Há cavalos de ótimos resultados clássicos que praticamente não estão cobrindo. Não seria o caso de ser estudado um plano de aproveitamento? Desde que o cavalo esteja segurado, disponha de um indispensável número mínimo de éguas, se não um só mais um grupo de pequenos criadores de uma mesma região, com um indispensável acompanhamento veterinário, quem sabe até com o acompanhamento de Associação Regional, será que seria impossível ser montado um esquema desses?

Já há muitos anos que a criação de cavalos de corrida no Brasil, para a grande maioria, não é uma atividade lucrativa, ainda mas que a competitividade exige permanentes investimentos. E as atuais condições do turfe brasileiro não são condizentes com a realidade. Para os criadores médios e os pequenos, as condições são muito difíceis.

Voltando ao presente trabalho, em percentuais aproximados e em simples apreciação pois há garanhões que se deslocam de um Estado para outro, o Rio Grande do Sul tem 56,8%, o Paraná tem 19,3%, São Paulo tem 16,4% e Ponta Porã 7,4%. Repito esses percentuais variam um pouco em função de eventuais trânsitos dos cavalos, mas a grosso modo esse é o panorama.

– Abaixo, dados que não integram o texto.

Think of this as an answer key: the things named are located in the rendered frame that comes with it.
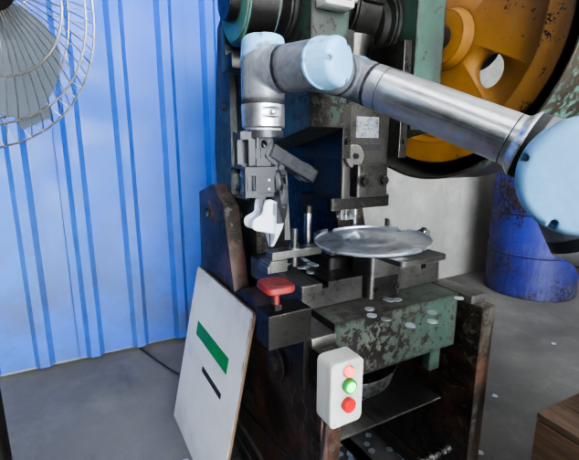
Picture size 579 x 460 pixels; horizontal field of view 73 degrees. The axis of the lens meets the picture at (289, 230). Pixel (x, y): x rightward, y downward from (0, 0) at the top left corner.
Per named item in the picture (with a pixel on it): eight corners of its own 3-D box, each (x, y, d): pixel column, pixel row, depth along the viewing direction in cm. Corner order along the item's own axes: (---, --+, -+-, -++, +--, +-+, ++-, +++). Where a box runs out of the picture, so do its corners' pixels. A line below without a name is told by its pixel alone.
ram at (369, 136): (398, 197, 101) (405, 75, 95) (351, 201, 94) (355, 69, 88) (356, 191, 116) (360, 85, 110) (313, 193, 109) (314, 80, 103)
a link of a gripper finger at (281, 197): (268, 221, 73) (268, 174, 72) (276, 220, 74) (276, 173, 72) (279, 225, 69) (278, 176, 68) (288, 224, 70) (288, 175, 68)
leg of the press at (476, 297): (491, 503, 115) (531, 195, 96) (465, 520, 109) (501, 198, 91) (321, 358, 194) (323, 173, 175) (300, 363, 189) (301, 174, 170)
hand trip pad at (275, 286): (297, 321, 76) (298, 284, 75) (269, 328, 73) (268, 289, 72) (280, 308, 82) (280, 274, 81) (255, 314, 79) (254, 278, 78)
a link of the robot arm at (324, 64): (365, 42, 63) (309, 52, 70) (329, 26, 54) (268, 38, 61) (363, 93, 65) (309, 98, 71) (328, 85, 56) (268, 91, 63)
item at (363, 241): (387, 266, 80) (387, 263, 80) (291, 243, 101) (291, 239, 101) (454, 238, 99) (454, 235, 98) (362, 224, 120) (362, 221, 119)
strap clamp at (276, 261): (323, 265, 106) (324, 227, 104) (268, 274, 98) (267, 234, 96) (312, 259, 111) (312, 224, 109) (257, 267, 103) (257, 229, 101)
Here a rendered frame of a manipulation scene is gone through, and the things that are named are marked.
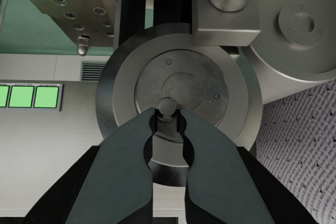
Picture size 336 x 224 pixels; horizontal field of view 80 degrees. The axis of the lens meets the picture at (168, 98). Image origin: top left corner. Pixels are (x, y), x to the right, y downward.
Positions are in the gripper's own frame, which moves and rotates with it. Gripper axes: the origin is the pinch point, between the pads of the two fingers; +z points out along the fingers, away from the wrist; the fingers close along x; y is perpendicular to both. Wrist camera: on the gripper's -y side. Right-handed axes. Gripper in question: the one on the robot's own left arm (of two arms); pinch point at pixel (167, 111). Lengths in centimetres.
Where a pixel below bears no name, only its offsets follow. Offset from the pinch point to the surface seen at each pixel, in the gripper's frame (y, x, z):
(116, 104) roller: 1.4, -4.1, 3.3
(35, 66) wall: 94, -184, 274
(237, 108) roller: 1.5, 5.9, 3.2
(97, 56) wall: 81, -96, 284
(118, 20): -4.3, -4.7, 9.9
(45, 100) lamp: 17.4, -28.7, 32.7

Se houvesse em nosso país uma conscientização melhor do problema, se houvesse mais dinheiro circulando em nosso turfe, se a atividade fosse mais difundida e recebesse uma condigna atenção do Ministério e dos meios de divulgação, se houvesse palestras, congressos, material de divulgação de novas técnicas, conceitos e regulamentos, idéias para melhorar, enfim, se houvesse um movimento visando um futuro melhor para a criação e as corridas, seria muito bom. Mas na pratica, é muito "se".

Há muitos anos eu alvitrei a hipótese da injustamente falecida Sociedade de Criadores e Proprietários de São Paulo promover um leilão de arrendamento. É claro que com regulamento bem adequado para os donos dos reprodutores e os interessados em levar por um ou mais anos um cavalo de padrão clássico que estivesse em disponibilidade, com a possível segurança e conforto para os cavalos e uma garantida proteção financeira, o tal leilão poderia ser um dos bons caminhos no sentido da substituição de cavalos inferiores por outros de muito melhor categoria. Mas a época a idéia foi entendida como inexeqüível, um "sonho de uma noite de verão".

Mas o que importa é não parar de tentar melhorar, em todos os sentidos, na criação e nas corridas.